Game UX Case Study: STEEP’s Onboarding

Nonokolli
8 min readOct 23, 2023

For people who enjoy winter sports, STEEP offers a unique gaming experience with its breathtaking scenery. However, it has received a mix of positive and negatives reviews according to SteamSpy statistics. As I played it through, I also find its onboarding process not as intuitive. Therefore, I decided to put on a UX lens and explore how Steep’s onboarding stage could be better designed and enhanced.

Introduction:

STEEP was released on December 2, 2016, developed by Ubisoft Annecy and features a variety of winter sports, including skiing, snowboarding, paragliding, and wingsuit flying.

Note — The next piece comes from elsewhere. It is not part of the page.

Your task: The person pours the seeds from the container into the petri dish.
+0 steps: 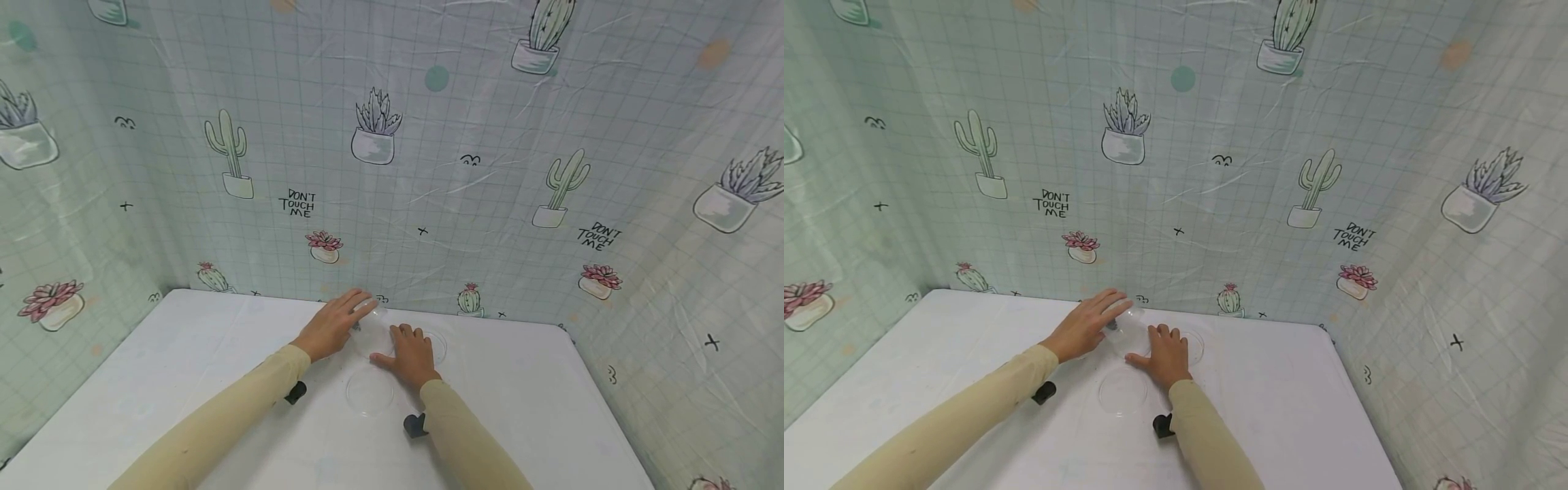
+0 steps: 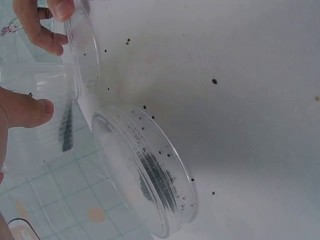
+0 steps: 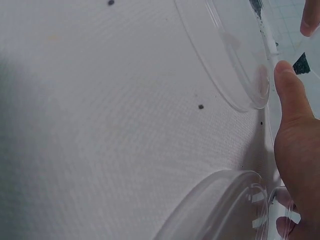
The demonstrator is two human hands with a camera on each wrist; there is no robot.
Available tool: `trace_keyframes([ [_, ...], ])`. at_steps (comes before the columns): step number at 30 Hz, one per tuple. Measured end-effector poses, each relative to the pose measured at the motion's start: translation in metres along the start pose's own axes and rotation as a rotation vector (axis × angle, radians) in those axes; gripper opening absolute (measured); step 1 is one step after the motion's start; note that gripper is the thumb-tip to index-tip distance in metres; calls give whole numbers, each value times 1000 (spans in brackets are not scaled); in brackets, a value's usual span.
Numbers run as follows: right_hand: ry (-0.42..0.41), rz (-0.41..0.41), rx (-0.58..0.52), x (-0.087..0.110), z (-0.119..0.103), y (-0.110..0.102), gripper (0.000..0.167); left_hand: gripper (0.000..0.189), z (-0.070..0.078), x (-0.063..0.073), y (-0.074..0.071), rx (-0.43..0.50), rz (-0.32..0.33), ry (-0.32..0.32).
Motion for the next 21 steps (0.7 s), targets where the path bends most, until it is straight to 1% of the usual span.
trace_keyframes([
  [6,-5,7,-10,1,-1,-4,85,88,1,0,1,-10,-5,14],
  [12,-6,8,-4,1,-1,-5,84,84,5,-1,-1,-17,-1,49],
  [17,-3,6,-1,1,-2,-5,85,82,7,-1,0,-27,-32,49],
  [21,-2,8,-1,1,-2,-4,85,79,8,-2,0,-27,-36,49],
])
Point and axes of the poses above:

It attracts a good number of players with its trick system for higher-level techniques, support of multi-player interaction and an open-world setting.

Mastering the techniques is fun, but if it gets too complicated or frustrating before reaching that level, then players might not stay. Thus, ONBOARDING IS KEY, as it gives out a first impression on this game and teaches players with all necessary skills to progress.

Design Process:

During my playthrough, I had some frictions with the onboarding process. One is caused by not able to restart (back to starting point) nor press exit when in the first tutorial, that I had to walk all the way back up, which took around 10 minutes just pressing the button. This gave me a lot of frustration. Afterwards with the following onboarding process, I noticed the visual information not as in their simplest format, which calls on attention to be diverged across different portion of the screen.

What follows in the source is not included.